A Chocolate Battle

By Patriciawinton @patriciawinton

Today is Valentine’s Day, and if tradition holds, Italian television viewers will be treated to emotional discussions about why Italian chocolate is the best. On cooking segments of news shows. On a consumer affairs show. On the grandaddy of Italian cooking shows “La Prova del Cuoco” (“The Test of the Cook”).
It’s a ranting that has waged for ten years, but its seeds go back to the early 1970s. In 1973, Britain, Ireland, and Denmark produced chocolate using vegetable oils such as palm or karité instead of cocoa butter. Other countries in the European Union had the option of banning chocolate made without cocoa butter. Not only could countries such as France, Belgium, and Italy regulate how chocolate was made within their own borders, they could also ban imports that didn’t follow their rules.

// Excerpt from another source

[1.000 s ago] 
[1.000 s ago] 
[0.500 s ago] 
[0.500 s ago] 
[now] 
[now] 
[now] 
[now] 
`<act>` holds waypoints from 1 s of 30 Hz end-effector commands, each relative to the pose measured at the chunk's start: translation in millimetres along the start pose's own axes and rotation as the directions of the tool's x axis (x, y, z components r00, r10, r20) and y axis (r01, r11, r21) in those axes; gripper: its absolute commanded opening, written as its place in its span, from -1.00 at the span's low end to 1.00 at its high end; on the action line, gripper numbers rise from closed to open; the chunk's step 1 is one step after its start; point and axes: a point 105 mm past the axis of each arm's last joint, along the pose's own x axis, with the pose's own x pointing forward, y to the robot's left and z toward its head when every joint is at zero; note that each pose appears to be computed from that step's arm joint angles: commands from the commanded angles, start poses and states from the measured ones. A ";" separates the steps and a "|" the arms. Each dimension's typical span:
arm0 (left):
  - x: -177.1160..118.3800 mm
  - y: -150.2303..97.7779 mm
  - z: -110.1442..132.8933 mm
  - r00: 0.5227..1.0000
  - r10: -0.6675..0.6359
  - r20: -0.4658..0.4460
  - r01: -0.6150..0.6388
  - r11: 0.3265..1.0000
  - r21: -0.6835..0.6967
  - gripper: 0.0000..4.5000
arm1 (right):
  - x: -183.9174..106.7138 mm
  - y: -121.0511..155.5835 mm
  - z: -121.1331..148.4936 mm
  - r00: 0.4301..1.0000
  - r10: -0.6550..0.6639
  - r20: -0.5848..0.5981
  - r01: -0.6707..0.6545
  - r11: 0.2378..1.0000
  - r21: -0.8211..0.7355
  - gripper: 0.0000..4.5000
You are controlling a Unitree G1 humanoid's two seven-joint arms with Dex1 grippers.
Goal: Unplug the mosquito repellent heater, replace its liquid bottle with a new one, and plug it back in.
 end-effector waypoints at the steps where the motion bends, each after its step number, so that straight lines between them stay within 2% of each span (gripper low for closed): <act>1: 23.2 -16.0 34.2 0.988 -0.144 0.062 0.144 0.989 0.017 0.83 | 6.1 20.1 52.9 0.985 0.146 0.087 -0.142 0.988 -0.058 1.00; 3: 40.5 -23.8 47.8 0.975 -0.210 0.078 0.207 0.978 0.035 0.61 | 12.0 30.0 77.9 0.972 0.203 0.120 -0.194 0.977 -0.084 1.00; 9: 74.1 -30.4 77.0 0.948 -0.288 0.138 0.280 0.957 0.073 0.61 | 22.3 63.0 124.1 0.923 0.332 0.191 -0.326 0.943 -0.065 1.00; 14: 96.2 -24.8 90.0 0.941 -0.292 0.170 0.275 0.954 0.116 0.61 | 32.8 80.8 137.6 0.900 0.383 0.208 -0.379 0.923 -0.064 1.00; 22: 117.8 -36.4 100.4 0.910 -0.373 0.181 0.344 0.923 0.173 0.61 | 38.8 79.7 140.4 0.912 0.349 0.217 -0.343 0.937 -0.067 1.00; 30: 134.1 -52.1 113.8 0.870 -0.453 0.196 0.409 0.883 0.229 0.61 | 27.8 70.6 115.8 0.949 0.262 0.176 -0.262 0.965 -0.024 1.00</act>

Italy's favorite, gianduia

For 27 years, the European parliament tried to hammer out a compromise to please all 15 member nations. Two primary arguments emerged, economics vs. taste. The cost of cocoa butter continues to rise, argued those who favored economics, while vegetable fats allow manufactures to produce chocolate at a lower cost—a savings passed on to the consumer. But, counter the purists, chocolate made with cocoa butter simply tastes better.
The purists didn’t rely on emotional responses here; they had science on their side. Cocoa butter, it seems, has a melting point that is slightly lower than human body temperature. When chocolate made with cocoa butter goes into the mouth, it melts faster than chocolate made without it. Thus, there is an immediate burst of flavor.
Finally, in 2000, the European parliament voted to allow chocolate made with five percent vegetable oils to be sold across the union. This change in the law meant that Italy and other countries banning British, Irish, and Danish chocolate had to amend their own laws.
Italy and Spain held that chocolate without cocoa butter had to be labeled “substitute chocolate.” These regulations affected the importation of chocolates made in six of the 15 EU states. The Court of Justice of the European Union ruled against the southerners in 2003, saying that Italy and Spain, along with other EU members, had to accept chocolate made with other oils as “pure chocolate.”Italy continued to rebel, requiring that chocolate sold within its borders could only be labeled “pure chocolate” if it contained cocoa butter. The EU court ruled against Italy in 2010, threatening the country with a fine if it didn’t permit chocolate with other oils to have that label.Thus the annual rant. In Italy, where gusto, flavor or taste, is prized above most anything, we’ll hear about what makes chocolate taste good—that cocoa butter melting immediately in our mouths. I challenge you to a taste test.